Stored items from a collection
BEGIN

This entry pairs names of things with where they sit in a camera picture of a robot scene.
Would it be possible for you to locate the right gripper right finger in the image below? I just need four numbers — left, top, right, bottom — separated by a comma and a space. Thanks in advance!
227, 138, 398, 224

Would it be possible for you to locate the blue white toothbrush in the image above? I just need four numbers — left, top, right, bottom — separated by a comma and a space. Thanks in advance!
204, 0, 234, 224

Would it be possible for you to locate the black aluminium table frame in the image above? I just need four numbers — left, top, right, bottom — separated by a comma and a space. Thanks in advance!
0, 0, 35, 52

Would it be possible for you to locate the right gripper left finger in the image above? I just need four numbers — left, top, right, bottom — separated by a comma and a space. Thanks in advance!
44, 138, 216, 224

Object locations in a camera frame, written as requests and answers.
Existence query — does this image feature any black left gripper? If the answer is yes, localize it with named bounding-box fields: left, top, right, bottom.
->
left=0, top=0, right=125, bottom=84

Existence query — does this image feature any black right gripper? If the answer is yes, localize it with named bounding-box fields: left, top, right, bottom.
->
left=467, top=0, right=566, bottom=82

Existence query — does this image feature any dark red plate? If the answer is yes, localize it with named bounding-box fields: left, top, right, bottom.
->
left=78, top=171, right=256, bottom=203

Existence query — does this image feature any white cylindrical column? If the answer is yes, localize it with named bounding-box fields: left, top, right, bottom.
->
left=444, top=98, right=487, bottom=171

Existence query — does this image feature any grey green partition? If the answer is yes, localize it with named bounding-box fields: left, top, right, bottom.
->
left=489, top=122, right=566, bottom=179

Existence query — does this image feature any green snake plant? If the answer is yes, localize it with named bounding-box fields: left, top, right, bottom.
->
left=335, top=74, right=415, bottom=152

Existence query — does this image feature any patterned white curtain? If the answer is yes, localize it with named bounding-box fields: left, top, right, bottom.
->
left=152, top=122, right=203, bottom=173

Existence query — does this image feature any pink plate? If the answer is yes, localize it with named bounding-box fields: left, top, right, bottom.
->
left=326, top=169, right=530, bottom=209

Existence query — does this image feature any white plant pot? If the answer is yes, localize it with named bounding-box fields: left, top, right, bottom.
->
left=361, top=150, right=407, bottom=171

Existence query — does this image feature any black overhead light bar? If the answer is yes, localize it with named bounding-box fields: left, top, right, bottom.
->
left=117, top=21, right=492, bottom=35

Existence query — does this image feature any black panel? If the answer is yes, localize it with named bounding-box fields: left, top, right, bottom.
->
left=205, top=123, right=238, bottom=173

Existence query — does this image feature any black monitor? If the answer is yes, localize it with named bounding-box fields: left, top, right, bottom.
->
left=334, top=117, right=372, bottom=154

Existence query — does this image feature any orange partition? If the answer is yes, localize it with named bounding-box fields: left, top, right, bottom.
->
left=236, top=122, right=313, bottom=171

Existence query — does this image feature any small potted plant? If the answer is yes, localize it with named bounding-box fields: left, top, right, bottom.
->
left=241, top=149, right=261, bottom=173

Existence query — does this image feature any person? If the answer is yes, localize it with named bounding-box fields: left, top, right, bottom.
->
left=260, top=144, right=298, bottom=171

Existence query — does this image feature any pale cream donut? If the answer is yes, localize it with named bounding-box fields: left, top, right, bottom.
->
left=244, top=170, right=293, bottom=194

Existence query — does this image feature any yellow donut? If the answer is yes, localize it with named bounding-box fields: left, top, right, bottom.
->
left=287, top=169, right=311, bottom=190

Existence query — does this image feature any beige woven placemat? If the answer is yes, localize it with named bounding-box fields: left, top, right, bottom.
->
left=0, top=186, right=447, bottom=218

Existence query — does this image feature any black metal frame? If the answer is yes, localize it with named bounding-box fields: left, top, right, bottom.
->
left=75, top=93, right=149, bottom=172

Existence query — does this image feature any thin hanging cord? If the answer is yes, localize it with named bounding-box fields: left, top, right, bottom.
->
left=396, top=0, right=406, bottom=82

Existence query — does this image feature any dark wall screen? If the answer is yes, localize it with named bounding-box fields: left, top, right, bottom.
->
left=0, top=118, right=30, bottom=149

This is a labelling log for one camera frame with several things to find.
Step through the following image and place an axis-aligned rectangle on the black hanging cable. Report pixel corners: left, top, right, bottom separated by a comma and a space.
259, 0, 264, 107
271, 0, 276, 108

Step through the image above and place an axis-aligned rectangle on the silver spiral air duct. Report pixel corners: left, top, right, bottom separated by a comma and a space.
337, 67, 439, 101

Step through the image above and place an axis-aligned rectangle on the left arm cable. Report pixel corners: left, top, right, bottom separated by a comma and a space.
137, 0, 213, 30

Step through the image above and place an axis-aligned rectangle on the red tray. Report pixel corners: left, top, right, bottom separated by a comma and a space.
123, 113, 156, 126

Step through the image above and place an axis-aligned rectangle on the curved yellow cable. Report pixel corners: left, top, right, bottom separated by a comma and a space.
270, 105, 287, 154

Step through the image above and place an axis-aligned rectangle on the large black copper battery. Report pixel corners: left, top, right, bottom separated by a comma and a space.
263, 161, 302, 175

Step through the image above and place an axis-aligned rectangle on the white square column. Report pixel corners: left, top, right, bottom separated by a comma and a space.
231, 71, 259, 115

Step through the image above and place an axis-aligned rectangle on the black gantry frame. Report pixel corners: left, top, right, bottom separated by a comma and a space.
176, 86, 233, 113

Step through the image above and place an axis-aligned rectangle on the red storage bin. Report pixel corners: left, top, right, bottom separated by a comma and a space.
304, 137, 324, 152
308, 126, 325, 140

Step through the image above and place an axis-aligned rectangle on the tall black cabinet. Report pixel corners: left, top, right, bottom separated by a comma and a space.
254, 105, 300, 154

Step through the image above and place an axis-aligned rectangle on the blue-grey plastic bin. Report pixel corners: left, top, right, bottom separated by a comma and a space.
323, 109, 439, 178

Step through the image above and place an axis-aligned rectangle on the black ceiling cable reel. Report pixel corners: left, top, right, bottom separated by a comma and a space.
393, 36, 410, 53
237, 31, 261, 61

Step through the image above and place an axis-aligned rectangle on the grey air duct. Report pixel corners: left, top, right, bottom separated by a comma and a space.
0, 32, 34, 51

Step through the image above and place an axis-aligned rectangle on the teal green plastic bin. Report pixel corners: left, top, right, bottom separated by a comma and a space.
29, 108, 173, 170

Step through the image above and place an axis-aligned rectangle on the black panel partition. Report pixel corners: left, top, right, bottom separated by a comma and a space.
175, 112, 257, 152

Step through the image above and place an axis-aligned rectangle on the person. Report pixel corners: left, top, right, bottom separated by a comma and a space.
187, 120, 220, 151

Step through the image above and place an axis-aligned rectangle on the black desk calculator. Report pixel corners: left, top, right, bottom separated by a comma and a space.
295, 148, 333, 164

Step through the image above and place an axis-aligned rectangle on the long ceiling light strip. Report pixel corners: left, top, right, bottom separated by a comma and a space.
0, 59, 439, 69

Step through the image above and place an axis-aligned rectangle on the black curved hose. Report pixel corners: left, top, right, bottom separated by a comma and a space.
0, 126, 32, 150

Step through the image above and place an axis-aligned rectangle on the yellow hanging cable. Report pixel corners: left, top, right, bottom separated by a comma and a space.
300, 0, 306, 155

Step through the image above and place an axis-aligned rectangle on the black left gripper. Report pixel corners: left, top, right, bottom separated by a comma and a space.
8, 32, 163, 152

END

### [Your task]
Extract the data in full. Keep it word for word.

### [Result for this exercise]
This entry pairs names of things with where they sit in a camera picture of a robot scene.
Would it be possible for you to locate the right gripper right finger in the image below? I just need four numbers — left, top, right, bottom — separated by a comma and a space. Thanks in advance!
227, 138, 398, 224

Would it be possible for you to locate the blue white toothbrush in the image above? I just need four numbers — left, top, right, bottom — separated by a comma and a space. Thanks in advance!
204, 0, 234, 224

Would it be possible for you to locate the black aluminium table frame in the image above? I just need four numbers — left, top, right, bottom — separated by a comma and a space. Thanks in advance!
0, 0, 35, 52

Would it be possible for you to locate the right gripper left finger in the image above? I just need four numbers — left, top, right, bottom — separated by a comma and a space. Thanks in advance!
44, 138, 216, 224

Object locations in a camera frame, written as requests and answers.
Existence query — does this image feature any black left gripper? If the answer is yes, localize it with named bounding-box fields: left, top, right, bottom.
->
left=0, top=0, right=125, bottom=84

Existence query — does this image feature any black right gripper? If the answer is yes, localize it with named bounding-box fields: left, top, right, bottom.
->
left=467, top=0, right=566, bottom=82

Existence query — does this image feature any dark red plate? If the answer is yes, localize it with named bounding-box fields: left, top, right, bottom.
->
left=78, top=171, right=256, bottom=203

Existence query — does this image feature any white cylindrical column? If the answer is yes, localize it with named bounding-box fields: left, top, right, bottom.
->
left=444, top=98, right=487, bottom=171

Existence query — does this image feature any grey green partition? If the answer is yes, localize it with named bounding-box fields: left, top, right, bottom.
->
left=489, top=122, right=566, bottom=179

Existence query — does this image feature any green snake plant? If the answer is yes, localize it with named bounding-box fields: left, top, right, bottom.
->
left=335, top=74, right=415, bottom=152

Existence query — does this image feature any patterned white curtain? If the answer is yes, localize it with named bounding-box fields: left, top, right, bottom.
->
left=152, top=122, right=203, bottom=173

Existence query — does this image feature any pink plate? If the answer is yes, localize it with named bounding-box fields: left, top, right, bottom.
->
left=326, top=169, right=530, bottom=209

Existence query — does this image feature any white plant pot? If the answer is yes, localize it with named bounding-box fields: left, top, right, bottom.
->
left=361, top=150, right=407, bottom=171

Existence query — does this image feature any black overhead light bar? If the answer is yes, localize it with named bounding-box fields: left, top, right, bottom.
->
left=117, top=21, right=492, bottom=35

Existence query — does this image feature any black panel? If the answer is yes, localize it with named bounding-box fields: left, top, right, bottom.
->
left=205, top=123, right=238, bottom=173

Existence query — does this image feature any black monitor? If the answer is yes, localize it with named bounding-box fields: left, top, right, bottom.
->
left=334, top=117, right=372, bottom=154

Existence query — does this image feature any orange partition? If the answer is yes, localize it with named bounding-box fields: left, top, right, bottom.
->
left=236, top=122, right=313, bottom=171

Existence query — does this image feature any small potted plant? If the answer is yes, localize it with named bounding-box fields: left, top, right, bottom.
->
left=241, top=149, right=261, bottom=173

Existence query — does this image feature any person? If the answer is yes, localize it with named bounding-box fields: left, top, right, bottom.
->
left=260, top=144, right=298, bottom=171

Existence query — does this image feature any pale cream donut? If the answer is yes, localize it with named bounding-box fields: left, top, right, bottom.
->
left=244, top=170, right=293, bottom=194

Existence query — does this image feature any yellow donut? If the answer is yes, localize it with named bounding-box fields: left, top, right, bottom.
->
left=287, top=169, right=311, bottom=190

Existence query — does this image feature any beige woven placemat? If the answer is yes, localize it with named bounding-box fields: left, top, right, bottom.
->
left=0, top=186, right=447, bottom=218

Existence query — does this image feature any black metal frame? If the answer is yes, localize it with named bounding-box fields: left, top, right, bottom.
->
left=75, top=93, right=149, bottom=172

Existence query — does this image feature any thin hanging cord? If the answer is yes, localize it with named bounding-box fields: left, top, right, bottom.
->
left=396, top=0, right=406, bottom=82

Existence query — does this image feature any dark wall screen? If the answer is yes, localize it with named bounding-box fields: left, top, right, bottom.
->
left=0, top=118, right=30, bottom=149

This is a labelling log for one camera frame with several things to find.
Step through the following image and place an axis-aligned rectangle on the black hanging cable. Report pixel corners: left, top, right, bottom separated by a comma and a space.
259, 0, 264, 107
271, 0, 276, 108

Step through the image above and place an axis-aligned rectangle on the silver spiral air duct. Report pixel corners: left, top, right, bottom separated by a comma and a space.
337, 67, 439, 101

Step through the image above and place an axis-aligned rectangle on the left arm cable. Report pixel corners: left, top, right, bottom separated by a comma and a space.
137, 0, 213, 30

Step through the image above and place an axis-aligned rectangle on the red tray. Report pixel corners: left, top, right, bottom separated by a comma and a space.
123, 113, 156, 126

Step through the image above and place an axis-aligned rectangle on the curved yellow cable. Report pixel corners: left, top, right, bottom separated by a comma and a space.
270, 105, 287, 154

Step through the image above and place an axis-aligned rectangle on the large black copper battery. Report pixel corners: left, top, right, bottom separated by a comma and a space.
263, 161, 302, 175

Step through the image above and place an axis-aligned rectangle on the white square column. Report pixel corners: left, top, right, bottom separated by a comma and a space.
231, 71, 259, 115

Step through the image above and place an axis-aligned rectangle on the black gantry frame. Report pixel corners: left, top, right, bottom separated by a comma and a space.
176, 86, 233, 113

Step through the image above and place an axis-aligned rectangle on the red storage bin. Report pixel corners: left, top, right, bottom separated by a comma and a space.
304, 137, 324, 152
308, 126, 325, 140

Step through the image above and place an axis-aligned rectangle on the tall black cabinet. Report pixel corners: left, top, right, bottom separated by a comma and a space.
254, 105, 300, 154

Step through the image above and place an axis-aligned rectangle on the blue-grey plastic bin. Report pixel corners: left, top, right, bottom separated by a comma and a space.
323, 109, 439, 178

Step through the image above and place an axis-aligned rectangle on the black ceiling cable reel. Report pixel corners: left, top, right, bottom separated by a comma and a space.
393, 36, 410, 53
237, 31, 261, 61

Step through the image above and place an axis-aligned rectangle on the grey air duct. Report pixel corners: left, top, right, bottom separated by a comma and a space.
0, 32, 34, 51

Step through the image above and place an axis-aligned rectangle on the teal green plastic bin. Report pixel corners: left, top, right, bottom separated by a comma and a space.
29, 108, 173, 170

Step through the image above and place an axis-aligned rectangle on the black panel partition. Report pixel corners: left, top, right, bottom separated by a comma and a space.
175, 112, 257, 152

Step through the image above and place an axis-aligned rectangle on the person. Report pixel corners: left, top, right, bottom separated by a comma and a space.
187, 120, 220, 151

Step through the image above and place an axis-aligned rectangle on the black desk calculator. Report pixel corners: left, top, right, bottom separated by a comma and a space.
295, 148, 333, 164

Step through the image above and place an axis-aligned rectangle on the long ceiling light strip. Report pixel corners: left, top, right, bottom separated by a comma and a space.
0, 59, 439, 69

Step through the image above and place an axis-aligned rectangle on the black curved hose. Report pixel corners: left, top, right, bottom separated by a comma and a space.
0, 126, 32, 150

Step through the image above and place an axis-aligned rectangle on the yellow hanging cable. Report pixel corners: left, top, right, bottom separated by a comma and a space.
300, 0, 306, 155

Step through the image above and place an axis-aligned rectangle on the black left gripper. Report pixel corners: left, top, right, bottom separated by a comma and a space.
8, 32, 163, 152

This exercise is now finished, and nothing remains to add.